In an attempt to elucidate the relationship among aggregation properties, fiber morphology, and cellular toxicity several beta-amyloid peptides (A beta) were prepared according to a standardized procedure. Peptides either carried mutations inside the membrane anchor segment around amino acid position 35 or their carboxy terminus was shortened from 42 to 41, 40, or 39 amino acids. The time-dependent self-assembly of monomeric A beta into fibers was simultaneously monitored by electron microscopy, circular dichroism spectroscopy, analytical ultracentrifugation, and A beta-mediated cellular toxicity using the reduction of 3-[4,5-dimethylthiazol-2-yl]-2,5-diphenyltetrazolium bromide (MTT) to measure cell viability. The transition of A beta monomers into fibers was analyzed by more than 600 electron micrographs. Distinct morphological changes from seed-like structures to immature and mature fibers were observed. Seeds were of spherical appearance. Immature fibers were typically elongated structures with a rough surface and with varying thickness depending on the A beta sequence. Mature fibers were characterized by a periodic variation of their thickness along the fiber axis. The proportion of these different structures and the total amount of aggregated A beta was amino acid sequence-dependent. Wild-type A beta 1-42 and its oxidized derivative carrying a methionine sulfoxide residue at position 35 showed the highest rate of fiber formation and exerted toxic activity in the MTT assay at very low nanomolar concentrations. The fibers formed by these two peptides were predominantly of the mature type. In contrast, carboxyl-terminus truncated peptides A beta 1-41, A beta 1-40, and A beta 1-39 or most A beta 1-42 derivatives mutated around amino acid position 35 showed a reduced aggregation rate, the immature fibers predominated, and the toxicity was orders of magnitude lower. Thus, a correlation can be drawn among the chemical structure, aggregation properties, fiber morphology, and cellular toxicity.
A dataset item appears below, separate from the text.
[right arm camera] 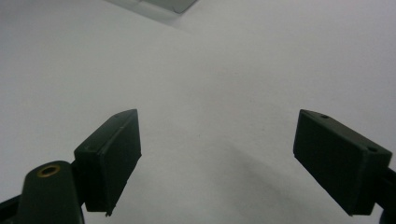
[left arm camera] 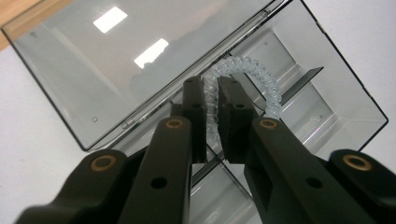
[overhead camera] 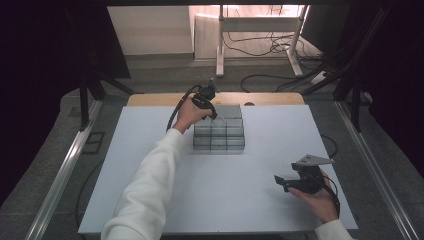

为了阐明聚集特性、纤维形态和细胞毒性之间的关系,按照标准化程序制备了几种β-淀粉样肽(Aβ)。肽段要么在氨基酸位置35周围的膜锚定段内携带突变,要么其羧基末端从42个氨基酸缩短至41、40或39个氨基酸。通过电子显微镜、圆二色光谱、分析超速离心法以及使用3-[4,5-二甲基噻唑-2-基]-2,5-二苯基四氮唑溴盐(MTT)还原法测量细胞活力来监测Aβ单体随时间自组装成纤维的过程以及Aβ介导的细胞毒性。通过600多张电子显微照片分析了Aβ单体向纤维的转变。观察到从种子样结构到未成熟和成熟纤维的明显形态变化。种子呈球形。未成熟纤维通常是细长结构,表面粗糙,厚度因Aβ序列而异。成熟纤维的特征是其厚度沿纤维轴呈周期性变化。这些不同结构的比例和聚集的Aβ总量取决于氨基酸序列。野生型Aβ1-42及其在35位携带甲硫氨酸亚砜残基的氧化衍生物显示出最高的纤维形成速率,并且在极低的纳摩尔浓度下在MTT试验中发挥毒性活性。由这两种肽形成的纤维主要是成熟类型。相比之下,羧基末端截短的肽段Aβ1-41、Aβ1-40和Aβ1-39或大多数在氨基酸位置35周围突变的Aβ1-42衍生物显示出降低的聚集速率,未成熟纤维占主导,并且毒性低几个数量级。因此,可以得出化学结构、聚集特性、纤维形态和细胞毒性之间的相关性。